→ **TASK TO CARRY OUT**: Among the lines below, take the one holding "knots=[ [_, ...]", the one holding "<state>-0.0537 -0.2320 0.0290", and all lines between them. Set them down exactly.

(Records contained in a dataset)
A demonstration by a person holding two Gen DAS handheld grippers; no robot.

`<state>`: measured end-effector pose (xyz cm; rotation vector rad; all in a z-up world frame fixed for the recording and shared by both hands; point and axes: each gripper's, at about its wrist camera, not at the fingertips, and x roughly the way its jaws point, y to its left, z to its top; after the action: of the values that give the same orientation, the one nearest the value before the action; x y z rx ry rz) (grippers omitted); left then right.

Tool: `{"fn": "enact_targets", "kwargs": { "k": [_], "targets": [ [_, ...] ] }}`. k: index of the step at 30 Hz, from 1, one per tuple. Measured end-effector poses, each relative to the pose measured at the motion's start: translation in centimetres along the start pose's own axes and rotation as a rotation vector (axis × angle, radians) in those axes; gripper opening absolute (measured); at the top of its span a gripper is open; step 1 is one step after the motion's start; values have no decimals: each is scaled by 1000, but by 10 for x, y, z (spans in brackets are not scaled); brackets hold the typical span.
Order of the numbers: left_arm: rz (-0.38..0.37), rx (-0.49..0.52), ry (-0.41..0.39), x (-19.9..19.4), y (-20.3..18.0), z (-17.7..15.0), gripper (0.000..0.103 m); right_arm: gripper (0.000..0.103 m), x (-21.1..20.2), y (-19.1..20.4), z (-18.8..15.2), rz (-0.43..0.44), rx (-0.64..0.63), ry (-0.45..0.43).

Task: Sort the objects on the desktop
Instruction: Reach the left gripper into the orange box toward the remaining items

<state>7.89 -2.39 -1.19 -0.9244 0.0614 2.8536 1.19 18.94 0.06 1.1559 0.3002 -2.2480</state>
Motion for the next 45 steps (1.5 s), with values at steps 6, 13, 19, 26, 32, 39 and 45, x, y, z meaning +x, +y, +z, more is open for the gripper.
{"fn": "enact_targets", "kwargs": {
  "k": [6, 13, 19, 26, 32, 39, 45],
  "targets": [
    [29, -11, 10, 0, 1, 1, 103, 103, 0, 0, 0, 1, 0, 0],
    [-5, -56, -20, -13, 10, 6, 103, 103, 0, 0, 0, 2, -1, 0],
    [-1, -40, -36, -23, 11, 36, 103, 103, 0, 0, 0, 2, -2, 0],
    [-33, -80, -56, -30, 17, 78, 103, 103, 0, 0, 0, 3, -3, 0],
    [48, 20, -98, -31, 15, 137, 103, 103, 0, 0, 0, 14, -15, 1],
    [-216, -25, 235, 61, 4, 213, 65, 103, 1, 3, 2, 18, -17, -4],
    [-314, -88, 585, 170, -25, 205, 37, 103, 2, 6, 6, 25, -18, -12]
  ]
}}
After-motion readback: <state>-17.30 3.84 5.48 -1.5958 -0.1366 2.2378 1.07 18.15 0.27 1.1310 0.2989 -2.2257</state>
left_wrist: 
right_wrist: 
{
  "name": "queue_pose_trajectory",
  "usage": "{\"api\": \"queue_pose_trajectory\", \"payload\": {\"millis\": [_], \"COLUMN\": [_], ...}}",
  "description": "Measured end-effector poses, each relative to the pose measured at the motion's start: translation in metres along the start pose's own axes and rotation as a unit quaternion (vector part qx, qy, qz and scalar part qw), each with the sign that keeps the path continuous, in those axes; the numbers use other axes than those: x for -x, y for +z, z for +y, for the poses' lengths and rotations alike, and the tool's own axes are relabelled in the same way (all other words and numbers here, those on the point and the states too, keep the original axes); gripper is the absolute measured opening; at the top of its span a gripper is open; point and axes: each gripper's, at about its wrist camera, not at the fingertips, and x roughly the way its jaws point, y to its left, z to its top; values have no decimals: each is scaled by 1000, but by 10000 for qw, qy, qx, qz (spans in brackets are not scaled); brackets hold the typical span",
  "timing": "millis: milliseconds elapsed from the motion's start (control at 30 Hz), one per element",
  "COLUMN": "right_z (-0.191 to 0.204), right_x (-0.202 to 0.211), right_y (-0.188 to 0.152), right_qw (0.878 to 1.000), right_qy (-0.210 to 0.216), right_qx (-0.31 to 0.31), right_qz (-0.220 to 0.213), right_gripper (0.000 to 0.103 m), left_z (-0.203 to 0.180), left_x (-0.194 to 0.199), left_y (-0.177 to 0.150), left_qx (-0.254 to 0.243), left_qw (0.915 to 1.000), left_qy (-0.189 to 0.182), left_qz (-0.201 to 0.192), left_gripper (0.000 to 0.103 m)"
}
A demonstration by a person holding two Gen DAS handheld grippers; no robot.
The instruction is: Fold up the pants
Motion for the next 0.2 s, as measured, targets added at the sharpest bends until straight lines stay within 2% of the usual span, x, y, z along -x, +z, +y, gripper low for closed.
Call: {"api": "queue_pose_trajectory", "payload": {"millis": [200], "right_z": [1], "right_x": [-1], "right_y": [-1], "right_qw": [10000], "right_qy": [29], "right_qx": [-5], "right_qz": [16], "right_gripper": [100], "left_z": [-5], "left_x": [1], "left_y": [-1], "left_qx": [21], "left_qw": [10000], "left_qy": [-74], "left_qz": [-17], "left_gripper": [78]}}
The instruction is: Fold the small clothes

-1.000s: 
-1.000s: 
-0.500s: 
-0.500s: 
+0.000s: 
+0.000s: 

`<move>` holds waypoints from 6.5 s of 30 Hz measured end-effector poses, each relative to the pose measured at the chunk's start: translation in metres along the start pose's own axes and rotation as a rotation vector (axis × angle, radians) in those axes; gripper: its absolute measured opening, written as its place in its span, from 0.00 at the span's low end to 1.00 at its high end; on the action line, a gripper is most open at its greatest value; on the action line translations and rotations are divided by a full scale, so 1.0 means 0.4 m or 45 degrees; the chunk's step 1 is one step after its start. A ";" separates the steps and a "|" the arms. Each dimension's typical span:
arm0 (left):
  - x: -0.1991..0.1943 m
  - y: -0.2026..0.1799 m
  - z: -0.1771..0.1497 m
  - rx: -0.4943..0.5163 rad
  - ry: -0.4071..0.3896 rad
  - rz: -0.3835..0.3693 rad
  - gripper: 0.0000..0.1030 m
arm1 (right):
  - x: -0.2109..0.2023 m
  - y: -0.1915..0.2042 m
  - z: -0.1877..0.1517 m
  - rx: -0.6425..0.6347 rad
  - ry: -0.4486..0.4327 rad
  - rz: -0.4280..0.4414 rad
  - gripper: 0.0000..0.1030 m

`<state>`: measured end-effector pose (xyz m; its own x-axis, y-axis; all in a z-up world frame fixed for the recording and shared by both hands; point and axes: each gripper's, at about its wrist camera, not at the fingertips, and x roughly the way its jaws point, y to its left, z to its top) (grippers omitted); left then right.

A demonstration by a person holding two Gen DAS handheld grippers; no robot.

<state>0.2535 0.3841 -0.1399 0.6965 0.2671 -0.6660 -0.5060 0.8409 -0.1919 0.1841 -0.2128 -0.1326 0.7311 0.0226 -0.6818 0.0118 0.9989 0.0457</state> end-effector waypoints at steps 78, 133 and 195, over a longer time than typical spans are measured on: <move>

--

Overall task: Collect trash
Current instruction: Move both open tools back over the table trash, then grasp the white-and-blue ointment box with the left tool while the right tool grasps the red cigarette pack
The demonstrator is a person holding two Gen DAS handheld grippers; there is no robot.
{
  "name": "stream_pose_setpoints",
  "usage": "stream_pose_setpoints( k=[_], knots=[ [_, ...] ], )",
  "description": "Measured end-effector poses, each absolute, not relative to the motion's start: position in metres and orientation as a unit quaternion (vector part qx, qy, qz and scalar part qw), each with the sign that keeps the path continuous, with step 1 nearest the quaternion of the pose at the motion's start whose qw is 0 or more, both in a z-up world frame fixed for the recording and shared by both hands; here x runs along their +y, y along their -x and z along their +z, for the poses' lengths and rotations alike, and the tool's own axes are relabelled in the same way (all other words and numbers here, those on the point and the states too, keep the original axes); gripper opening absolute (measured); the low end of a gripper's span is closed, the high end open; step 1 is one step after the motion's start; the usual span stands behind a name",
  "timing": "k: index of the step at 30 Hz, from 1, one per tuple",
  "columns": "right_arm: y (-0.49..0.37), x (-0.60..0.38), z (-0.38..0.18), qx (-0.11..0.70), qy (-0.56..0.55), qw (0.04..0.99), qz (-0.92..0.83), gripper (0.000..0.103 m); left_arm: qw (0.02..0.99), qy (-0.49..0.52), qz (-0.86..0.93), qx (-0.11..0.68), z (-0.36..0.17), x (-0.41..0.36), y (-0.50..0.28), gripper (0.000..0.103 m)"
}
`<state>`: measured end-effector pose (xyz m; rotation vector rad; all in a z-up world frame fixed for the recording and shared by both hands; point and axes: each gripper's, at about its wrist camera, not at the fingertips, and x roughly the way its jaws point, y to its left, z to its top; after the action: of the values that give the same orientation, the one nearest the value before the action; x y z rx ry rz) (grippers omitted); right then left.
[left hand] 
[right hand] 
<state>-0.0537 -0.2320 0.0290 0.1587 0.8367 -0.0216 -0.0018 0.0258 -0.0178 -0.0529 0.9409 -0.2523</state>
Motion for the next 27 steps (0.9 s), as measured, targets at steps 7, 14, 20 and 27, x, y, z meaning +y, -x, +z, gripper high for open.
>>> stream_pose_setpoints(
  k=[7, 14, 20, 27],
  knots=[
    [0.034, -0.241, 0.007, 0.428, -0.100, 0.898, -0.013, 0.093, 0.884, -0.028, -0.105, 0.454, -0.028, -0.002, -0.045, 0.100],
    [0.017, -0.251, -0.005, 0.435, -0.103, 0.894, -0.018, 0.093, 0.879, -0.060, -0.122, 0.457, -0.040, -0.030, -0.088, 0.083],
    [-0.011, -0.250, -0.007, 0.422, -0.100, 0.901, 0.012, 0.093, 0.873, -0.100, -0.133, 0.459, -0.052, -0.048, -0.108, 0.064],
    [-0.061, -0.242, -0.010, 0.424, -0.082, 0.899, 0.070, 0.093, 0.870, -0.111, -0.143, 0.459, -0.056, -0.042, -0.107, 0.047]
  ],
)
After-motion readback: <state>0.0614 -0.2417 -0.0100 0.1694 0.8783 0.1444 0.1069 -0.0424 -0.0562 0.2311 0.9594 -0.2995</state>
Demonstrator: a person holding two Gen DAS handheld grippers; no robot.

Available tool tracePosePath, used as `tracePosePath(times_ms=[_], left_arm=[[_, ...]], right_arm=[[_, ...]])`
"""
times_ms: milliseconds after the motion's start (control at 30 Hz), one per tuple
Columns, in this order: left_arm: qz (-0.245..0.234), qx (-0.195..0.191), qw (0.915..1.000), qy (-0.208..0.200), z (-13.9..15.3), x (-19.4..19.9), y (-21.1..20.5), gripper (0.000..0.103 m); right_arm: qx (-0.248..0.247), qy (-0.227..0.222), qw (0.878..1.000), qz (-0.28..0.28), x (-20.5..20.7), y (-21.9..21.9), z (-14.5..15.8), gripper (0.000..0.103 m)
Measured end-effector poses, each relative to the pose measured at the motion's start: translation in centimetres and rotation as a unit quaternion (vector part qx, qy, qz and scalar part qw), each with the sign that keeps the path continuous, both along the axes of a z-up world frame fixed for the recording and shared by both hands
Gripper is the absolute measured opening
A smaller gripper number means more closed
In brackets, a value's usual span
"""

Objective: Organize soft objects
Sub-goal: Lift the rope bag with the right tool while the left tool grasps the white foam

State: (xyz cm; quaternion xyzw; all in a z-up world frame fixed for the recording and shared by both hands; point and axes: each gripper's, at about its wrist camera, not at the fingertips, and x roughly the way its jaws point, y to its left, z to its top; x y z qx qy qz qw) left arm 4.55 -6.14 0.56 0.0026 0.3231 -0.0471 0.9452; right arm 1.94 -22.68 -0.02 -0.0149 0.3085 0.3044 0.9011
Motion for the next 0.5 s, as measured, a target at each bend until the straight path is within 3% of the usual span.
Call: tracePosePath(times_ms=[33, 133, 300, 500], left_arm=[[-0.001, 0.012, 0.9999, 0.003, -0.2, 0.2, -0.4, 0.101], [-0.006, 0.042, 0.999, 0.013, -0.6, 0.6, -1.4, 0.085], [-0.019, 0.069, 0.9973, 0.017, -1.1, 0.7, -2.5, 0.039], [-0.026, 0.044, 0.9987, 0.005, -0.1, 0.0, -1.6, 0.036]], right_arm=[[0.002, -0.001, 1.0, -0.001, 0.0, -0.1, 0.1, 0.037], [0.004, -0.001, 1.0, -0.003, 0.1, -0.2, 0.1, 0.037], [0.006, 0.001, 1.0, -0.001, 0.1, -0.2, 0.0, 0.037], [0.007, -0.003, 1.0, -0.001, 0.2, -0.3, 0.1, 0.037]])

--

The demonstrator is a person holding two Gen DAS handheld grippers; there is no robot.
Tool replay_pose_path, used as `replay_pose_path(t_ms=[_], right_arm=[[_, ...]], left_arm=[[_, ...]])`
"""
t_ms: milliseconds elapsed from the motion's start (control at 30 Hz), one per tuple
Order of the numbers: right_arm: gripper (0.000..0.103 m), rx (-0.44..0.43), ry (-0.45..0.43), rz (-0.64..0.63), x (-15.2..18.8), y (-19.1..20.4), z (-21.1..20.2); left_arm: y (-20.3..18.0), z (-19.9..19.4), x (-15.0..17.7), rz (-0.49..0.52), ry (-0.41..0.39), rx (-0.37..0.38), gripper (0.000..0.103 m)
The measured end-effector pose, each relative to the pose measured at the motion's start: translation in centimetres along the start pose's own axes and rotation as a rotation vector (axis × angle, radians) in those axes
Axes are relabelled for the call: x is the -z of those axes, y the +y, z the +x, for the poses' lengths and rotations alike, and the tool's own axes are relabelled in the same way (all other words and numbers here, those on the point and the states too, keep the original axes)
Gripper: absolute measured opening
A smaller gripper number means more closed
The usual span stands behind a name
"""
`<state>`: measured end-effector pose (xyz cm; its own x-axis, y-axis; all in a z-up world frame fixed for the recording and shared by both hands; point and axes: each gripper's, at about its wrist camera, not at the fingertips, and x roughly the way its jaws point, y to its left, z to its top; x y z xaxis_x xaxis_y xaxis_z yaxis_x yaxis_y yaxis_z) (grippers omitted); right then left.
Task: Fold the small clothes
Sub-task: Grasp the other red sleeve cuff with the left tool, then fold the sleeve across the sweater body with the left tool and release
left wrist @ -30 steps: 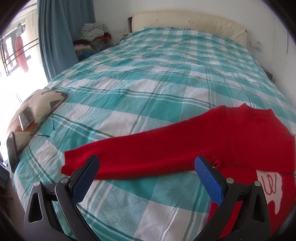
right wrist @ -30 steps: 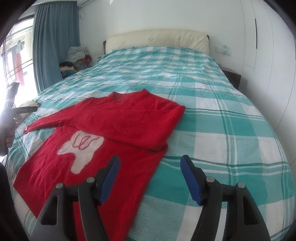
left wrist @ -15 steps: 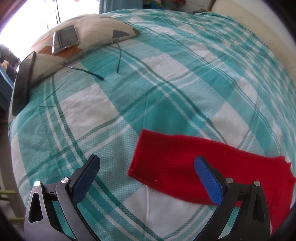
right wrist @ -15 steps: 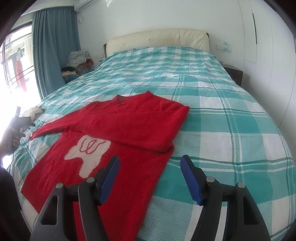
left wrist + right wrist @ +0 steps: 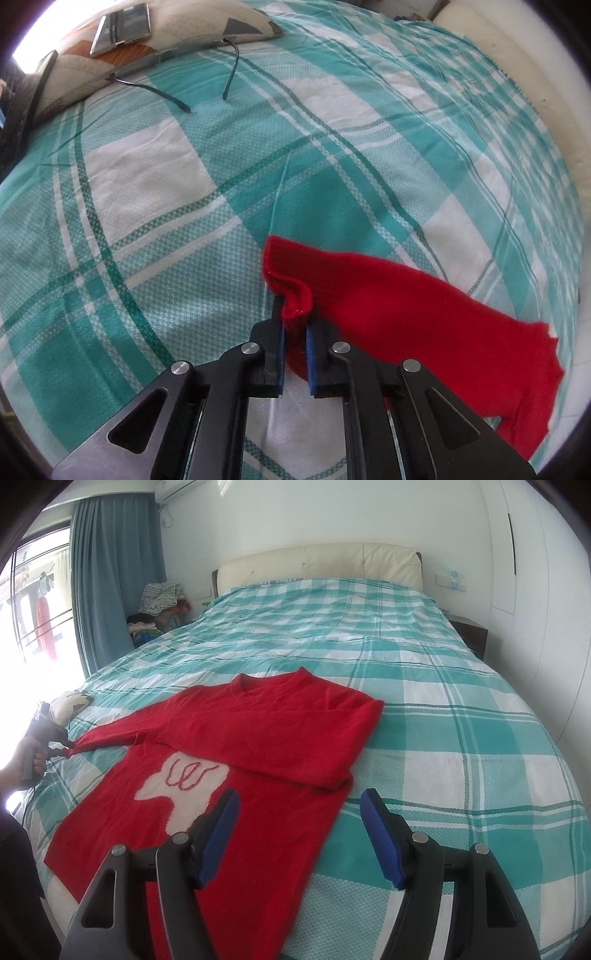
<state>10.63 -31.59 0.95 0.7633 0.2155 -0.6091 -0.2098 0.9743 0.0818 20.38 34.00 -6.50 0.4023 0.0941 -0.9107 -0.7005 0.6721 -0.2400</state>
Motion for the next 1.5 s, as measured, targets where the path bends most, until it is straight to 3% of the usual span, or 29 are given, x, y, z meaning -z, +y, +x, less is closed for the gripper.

→ **RESULT FOR THIS TASK**:
  "usage": "stream_pose_setpoints( k=[_], knots=[ [_, ...] ], )",
  "description": "Measured end-effector poses, each absolute, not relative to the motion's start: position in metres and orientation as a unit quaternion (vector part qx, qy, qz and scalar part qw), each with the sign that keeps the path continuous, with step 1 nearest the quaternion of the pose at the motion's start whose qw is 0 or more, both in a z-up world frame fixed for the recording and shared by both hands; here x runs along their +y, y along their -x and z along their +z, for the poses' lengths and rotations alike, and the tool's own axes are relabelled in the same way (all other words and numbers here, those on the point and the states too, keep the original axes); gripper opening absolute (measured); the low end of a gripper's span is closed, the high end open; step 1 is one step after the motion's start; the usual span stands behind a name",
  "timing": "k: index of the step at 30 Hz, from 1, one per tuple",
  "columns": "right_arm: y (-0.49..0.37), x (-0.60..0.38), z (-0.38..0.18), qx (-0.11..0.70), qy (-0.56..0.55), qw (0.04..0.99), qz (-0.92..0.83), gripper (0.000..0.103 m); left_arm: qw (0.02..0.99), qy (-0.49..0.52), qz (-0.86..0.93), qx (-0.11..0.68), z (-0.36..0.17), x (-0.41..0.36), y (-0.50..0.28), gripper (0.000..0.103 m)"
}
`<state>`: measured end-effector pose (xyz m; rotation vector rad; all in a z-up world frame fixed for the recording and shared by both hands; point and axes: each gripper's, at about its wrist camera, not at the fingertips, and x roughly the way its jaws point, y to its left, z to its top; after the action: of the values that give the same orientation, the one nearest the value before the action; x y z rx ry rz) (grippers omitted); right then left.
[left hand] 
[right hand] 
<state>-0.0537 -0.2320 0.0290 0.1587 0.8367 -0.0216 -0.0018 0.0258 -0.0178 -0.0529 0.9409 -0.2523</state>

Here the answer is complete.